Di tahun 2009, saat saya ke Gunung Bromo, udara sangat cerah meskipun
sama-sama bulan Januari. Saat itu wisatawan belum sebanyak sekarang sehingga
belum banyak warung yang buka. Saat itu, di bibir kawah, asap dari Gunung Bromo
sangat pekat sehingga bau belerang sangat menyengat berbeda pada saat studi
lapangan kemarin dimana bau belerang hampir tidak ada.

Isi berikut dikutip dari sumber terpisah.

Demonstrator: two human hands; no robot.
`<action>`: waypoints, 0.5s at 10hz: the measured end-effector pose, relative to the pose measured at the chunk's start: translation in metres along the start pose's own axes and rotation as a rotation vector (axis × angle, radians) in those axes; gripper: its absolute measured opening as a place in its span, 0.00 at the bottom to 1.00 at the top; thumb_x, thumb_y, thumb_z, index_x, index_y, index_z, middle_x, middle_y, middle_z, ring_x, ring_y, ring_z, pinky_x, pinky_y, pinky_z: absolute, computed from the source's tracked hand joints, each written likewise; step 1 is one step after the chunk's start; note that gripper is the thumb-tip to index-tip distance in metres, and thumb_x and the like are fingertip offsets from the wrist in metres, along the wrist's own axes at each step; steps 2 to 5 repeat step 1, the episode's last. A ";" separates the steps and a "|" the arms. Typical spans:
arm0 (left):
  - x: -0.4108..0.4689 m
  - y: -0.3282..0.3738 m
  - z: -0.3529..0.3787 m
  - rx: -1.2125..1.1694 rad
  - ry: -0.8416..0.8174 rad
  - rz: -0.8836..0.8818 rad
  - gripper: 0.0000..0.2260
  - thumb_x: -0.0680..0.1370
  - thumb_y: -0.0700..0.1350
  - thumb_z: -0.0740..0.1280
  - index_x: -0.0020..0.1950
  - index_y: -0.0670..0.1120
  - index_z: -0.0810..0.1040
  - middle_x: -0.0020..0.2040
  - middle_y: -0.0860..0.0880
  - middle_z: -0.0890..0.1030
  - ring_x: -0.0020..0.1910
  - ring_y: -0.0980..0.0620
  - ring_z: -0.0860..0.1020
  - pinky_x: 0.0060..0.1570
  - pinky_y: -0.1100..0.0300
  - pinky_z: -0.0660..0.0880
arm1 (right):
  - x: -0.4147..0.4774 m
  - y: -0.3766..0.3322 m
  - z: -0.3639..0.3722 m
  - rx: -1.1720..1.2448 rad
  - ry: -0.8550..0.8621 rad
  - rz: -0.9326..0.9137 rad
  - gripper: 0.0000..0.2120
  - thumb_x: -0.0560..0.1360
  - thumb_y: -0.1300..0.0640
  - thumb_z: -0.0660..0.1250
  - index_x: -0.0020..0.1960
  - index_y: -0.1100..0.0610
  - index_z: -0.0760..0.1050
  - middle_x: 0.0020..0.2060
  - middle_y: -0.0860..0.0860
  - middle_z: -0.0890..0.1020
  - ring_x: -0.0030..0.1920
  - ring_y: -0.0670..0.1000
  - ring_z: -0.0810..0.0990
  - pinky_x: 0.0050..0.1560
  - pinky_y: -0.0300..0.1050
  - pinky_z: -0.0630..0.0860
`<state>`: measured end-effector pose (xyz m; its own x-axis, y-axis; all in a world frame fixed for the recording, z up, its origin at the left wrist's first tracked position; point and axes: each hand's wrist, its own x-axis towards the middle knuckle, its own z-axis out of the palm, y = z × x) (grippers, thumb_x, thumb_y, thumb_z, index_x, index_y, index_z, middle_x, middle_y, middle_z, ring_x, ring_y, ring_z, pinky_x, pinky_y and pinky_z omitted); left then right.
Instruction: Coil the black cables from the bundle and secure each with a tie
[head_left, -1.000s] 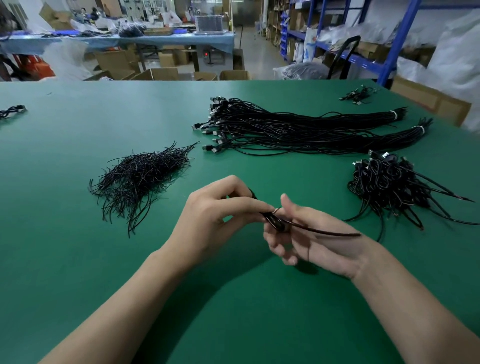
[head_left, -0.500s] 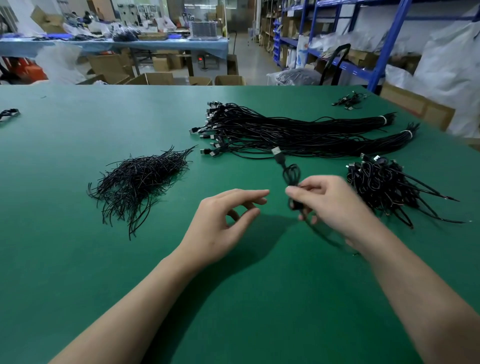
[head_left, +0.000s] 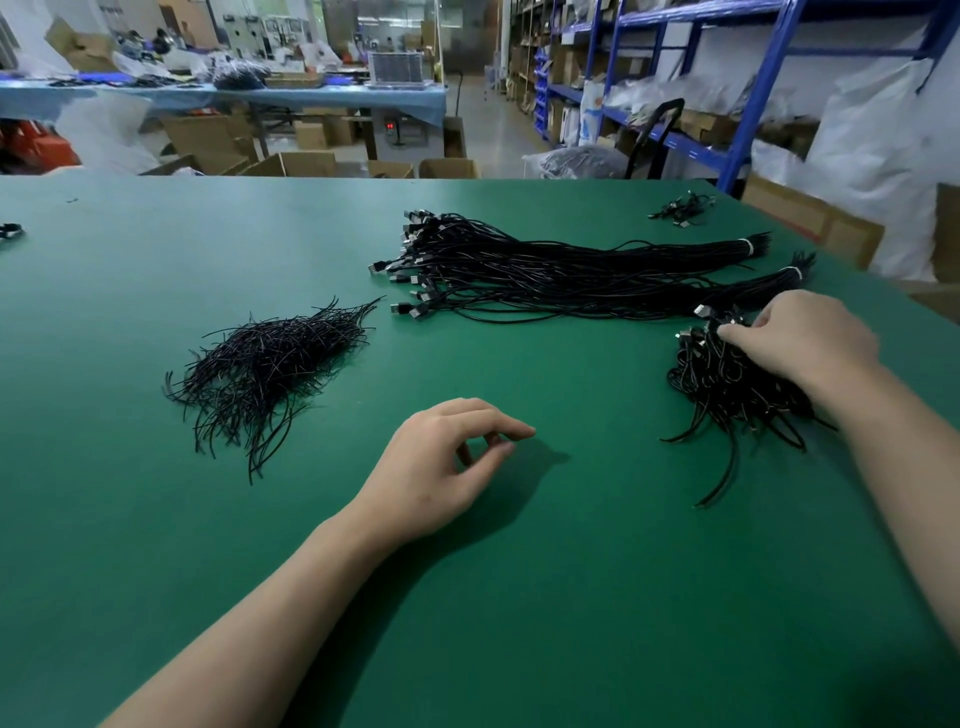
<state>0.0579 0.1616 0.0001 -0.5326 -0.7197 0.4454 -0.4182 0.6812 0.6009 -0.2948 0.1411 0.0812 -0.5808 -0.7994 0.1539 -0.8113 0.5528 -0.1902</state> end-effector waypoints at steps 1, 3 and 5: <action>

Balik pada saat Studi Lapangan. Di bibir kawah, pagar pengaman hanya setinggi
lutut berbeda dibandingkan saat tahun 2009 dimana tinggi pagar pengaman
setinggi perut orang dewasa. Lebar pinggir kawah hanya sekitar satu hingga dua meter sehingga ketika berjalan harus
berhati-hati supaya tidak jatuh apalagi ditambah dengan angin yang sangat
kencang dan pinggir kawah yang basah sisa hujan membuat jalan di pinggir kawah
lumayan sulit dan licin. Berjalan terus di pinggir kawah, ada sesajen yang
menjorok ke dalam kawah dan terbuka dan saya mendekatinya lalu memotret dan
merekamnya. Ada kebanggan tersendiri mencapai bibir kawah Gunung Bromo karena
memang banyak yang berhenti di tangga lalu kembali ke bawah karena kesulitannya
menaiki tangga Gunung Bromo yang terlihat lumayan sempit dan kurang terawat
Saat saya turun dari bibir kawah, saya berpapasan dengan Pak Doni yang
menanyakan apakah masih ada yang di bibir kawah, saya jawab iya karena memang masih
ada beberapa di bibir kawah. Kabut mulai menghilang sehingga memberi
pemandangan hamparan pasir yang luas dan juga terlihat pura dan parkiran jeep
yang ternyata lebih jauh dari prakiraan saya. Di dasar tangga, kabut kembali
datang dan memberi angin yang sangat kuat sehingga banyak yang kesulitan
berjalan. Saya terus memegang kamera saya dan merekam kekuatan angin tersebut. Menuruni
gunung, saya mungkin menginjak beberapa kotoran kuda karena saya lebih
memperhatikan yang di depan dibandingkan yang dibawah kaki. Terlihat sudah
tidak ada jaket putih yang jalan ke atas bahkan sudah sedikit yang menurun
menunjukan bahwa saya adalah salah satu yang terakhir dari angkatan Heksadraga
yang menuruni Gunung Bromo.
Saya turun menuruni Gunung Bromo bersama Arsyad yang juga tidak
menggunakan kuda. Ketika sudah di hamparan lautan pasir, kabut mulai menghilang
dan menunjukan pemandangan Gunung Bromo yang sangat bagus. Saya memilih untuk
foto dan juga sekalian foto dengan tanda larangan ke bibir kawah Gunung Bromo
sebagai candaan untuk keluarga. Pemandangan campuran kabut dan juga sinar
matahari sangat bagus. Mendekati parkiran Jeep saya dan Arsyad diteriaki untuk
segera masuk ke Jeep. Ternyata banyak yang sudah meninggalkan Gunung Bromo
untuk ke Bukit Teletubbies. Jeep yang seharusnya saya tumpangi meninggalkan
saya sehingga saya terpaksa menaiki Jeep yang lain. Setelah itu, perjalanan
dilanjutkan ke Bukit Teletubbies yang tetap dalam Kawasan Taman Nasional
Bromo-Tengger-Semeru dan berada di balik Gunung Bromo.